**Data extracts**
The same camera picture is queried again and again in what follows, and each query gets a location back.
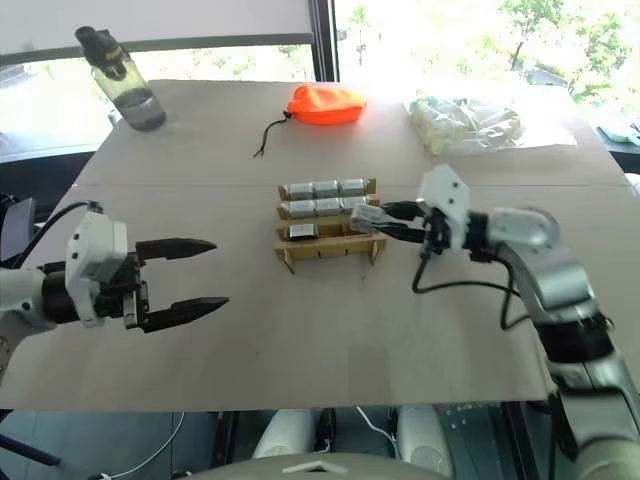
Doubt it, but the wooden battery rack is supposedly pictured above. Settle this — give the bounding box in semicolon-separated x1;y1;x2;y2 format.
271;176;390;275

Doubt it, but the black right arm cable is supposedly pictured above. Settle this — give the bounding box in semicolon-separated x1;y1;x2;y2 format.
411;243;534;332

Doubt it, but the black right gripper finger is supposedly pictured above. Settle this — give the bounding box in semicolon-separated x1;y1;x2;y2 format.
379;200;428;222
371;224;428;246

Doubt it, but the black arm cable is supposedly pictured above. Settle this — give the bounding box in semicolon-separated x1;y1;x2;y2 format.
13;199;104;267
411;243;534;332

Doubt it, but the dark window frame post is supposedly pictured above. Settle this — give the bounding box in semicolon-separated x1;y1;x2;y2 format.
307;0;343;82

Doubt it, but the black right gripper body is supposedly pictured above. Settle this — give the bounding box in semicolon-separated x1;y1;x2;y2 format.
420;206;452;257

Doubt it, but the black table leg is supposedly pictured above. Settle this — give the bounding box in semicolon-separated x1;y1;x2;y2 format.
215;409;242;472

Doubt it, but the black pouch drawstring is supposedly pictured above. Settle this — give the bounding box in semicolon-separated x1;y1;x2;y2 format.
252;111;293;159

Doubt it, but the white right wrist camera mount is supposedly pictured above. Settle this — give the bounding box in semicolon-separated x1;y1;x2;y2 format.
416;164;473;250

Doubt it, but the black metal strut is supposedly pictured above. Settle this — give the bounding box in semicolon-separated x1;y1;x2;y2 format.
0;431;62;467

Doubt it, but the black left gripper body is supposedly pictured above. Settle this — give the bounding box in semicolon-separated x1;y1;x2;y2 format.
93;248;151;331

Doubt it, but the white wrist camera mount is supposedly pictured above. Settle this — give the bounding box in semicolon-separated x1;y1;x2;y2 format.
64;201;129;327
416;164;473;250

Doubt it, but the thin white cable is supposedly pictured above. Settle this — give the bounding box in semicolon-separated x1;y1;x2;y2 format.
353;406;402;447
93;410;187;480

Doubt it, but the clear water bottle black lid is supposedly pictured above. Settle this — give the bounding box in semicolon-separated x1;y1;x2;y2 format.
74;25;168;133

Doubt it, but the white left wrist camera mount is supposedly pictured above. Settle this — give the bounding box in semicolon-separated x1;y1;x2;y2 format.
64;201;129;327

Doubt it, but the grey rounded shape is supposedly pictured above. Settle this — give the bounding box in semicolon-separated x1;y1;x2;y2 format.
188;451;452;480

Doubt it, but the white rounded shell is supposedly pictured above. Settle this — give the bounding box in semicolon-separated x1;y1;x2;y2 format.
251;409;317;460
396;404;455;477

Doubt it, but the orange fabric pouch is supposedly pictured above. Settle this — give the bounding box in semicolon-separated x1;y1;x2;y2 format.
285;83;368;127

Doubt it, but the pale green object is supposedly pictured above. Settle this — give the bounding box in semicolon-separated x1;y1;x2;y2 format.
596;118;640;147

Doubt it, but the clear plastic bag of items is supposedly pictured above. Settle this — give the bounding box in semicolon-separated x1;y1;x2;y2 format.
406;91;527;157

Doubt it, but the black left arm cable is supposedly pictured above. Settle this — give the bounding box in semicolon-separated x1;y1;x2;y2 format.
13;199;104;267

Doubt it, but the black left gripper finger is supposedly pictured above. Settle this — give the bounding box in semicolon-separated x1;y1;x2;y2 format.
135;237;218;264
141;296;231;335

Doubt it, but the dark flat panel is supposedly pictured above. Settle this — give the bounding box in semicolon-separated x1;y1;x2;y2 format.
0;196;37;262

**Work instruction**
An exact copy of the data above is required, printed without its pictures.

**Solution**
The same camera picture is queried again and again in what follows, and each query gets a location back.
Doubt it, but the wooden battery rack is supposedly pictured above. Settle this — give the bounding box in semicolon-separated x1;y1;x2;y2 format.
271;176;390;275

Doubt it, but the black right arm cable is supposedly pictured above. Settle this — give the bounding box in semicolon-separated x1;y1;x2;y2 format.
411;243;534;332

Doubt it, but the black right gripper finger is supposedly pictured above. Settle this — give the bounding box in semicolon-separated x1;y1;x2;y2 format.
379;200;428;222
371;224;428;246

Doubt it, but the black arm cable is supposedly pictured above. Settle this — give the bounding box in semicolon-separated x1;y1;x2;y2 format.
13;199;104;267
411;243;534;332

Doubt it, but the dark window frame post is supposedly pictured above. Settle this — give the bounding box in semicolon-separated x1;y1;x2;y2 format.
307;0;343;82

Doubt it, but the black right gripper body is supposedly pictured above. Settle this — give the bounding box in semicolon-separated x1;y1;x2;y2 format.
420;206;452;257

Doubt it, but the black table leg is supposedly pictured above. Settle this — give the bounding box in semicolon-separated x1;y1;x2;y2 format.
215;409;242;472

Doubt it, but the black pouch drawstring is supposedly pictured above. Settle this — give the bounding box in semicolon-separated x1;y1;x2;y2 format.
252;111;293;159

Doubt it, but the white right wrist camera mount is supposedly pictured above. Settle this — give the bounding box in semicolon-separated x1;y1;x2;y2 format.
416;164;473;250

Doubt it, but the black metal strut is supposedly pictured above. Settle this — give the bounding box in semicolon-separated x1;y1;x2;y2 format.
0;431;62;467

Doubt it, but the black left gripper body is supposedly pictured above. Settle this — give the bounding box in semicolon-separated x1;y1;x2;y2 format.
93;248;151;331

Doubt it, but the white wrist camera mount is supposedly pictured above. Settle this — give the bounding box in semicolon-separated x1;y1;x2;y2 format.
64;201;129;327
416;164;473;250

Doubt it, but the thin white cable is supposedly pictured above. Settle this — give the bounding box in semicolon-separated x1;y1;x2;y2 format.
353;406;402;447
93;410;187;480

Doubt it, but the clear water bottle black lid is supposedly pictured above. Settle this — give the bounding box in semicolon-separated x1;y1;x2;y2 format.
74;25;168;133

Doubt it, but the white left wrist camera mount is supposedly pictured above. Settle this — give the bounding box in semicolon-separated x1;y1;x2;y2 format.
64;201;129;327

Doubt it, but the grey rounded shape is supposedly pictured above. Settle this — give the bounding box in semicolon-separated x1;y1;x2;y2 format.
188;451;452;480

Doubt it, but the white rounded shell is supposedly pictured above. Settle this — give the bounding box in semicolon-separated x1;y1;x2;y2 format.
251;409;317;460
396;404;455;477

Doubt it, but the orange fabric pouch is supposedly pictured above. Settle this — give the bounding box in semicolon-separated x1;y1;x2;y2 format.
285;83;368;127

Doubt it, but the pale green object is supposedly pictured above. Settle this — give the bounding box in semicolon-separated x1;y1;x2;y2 format.
596;118;640;147

Doubt it, but the clear plastic bag of items is supposedly pictured above. Settle this — give the bounding box in semicolon-separated x1;y1;x2;y2 format.
406;91;527;157

Doubt it, but the black left arm cable is supposedly pictured above. Settle this — give the bounding box in semicolon-separated x1;y1;x2;y2 format.
13;199;104;267

Doubt it, but the black left gripper finger is supposedly pictured above. Settle this — give the bounding box in semicolon-separated x1;y1;x2;y2 format.
135;237;218;264
141;296;231;335

Doubt it, but the dark flat panel is supposedly pictured above. Settle this — give the bounding box in semicolon-separated x1;y1;x2;y2 format.
0;196;37;262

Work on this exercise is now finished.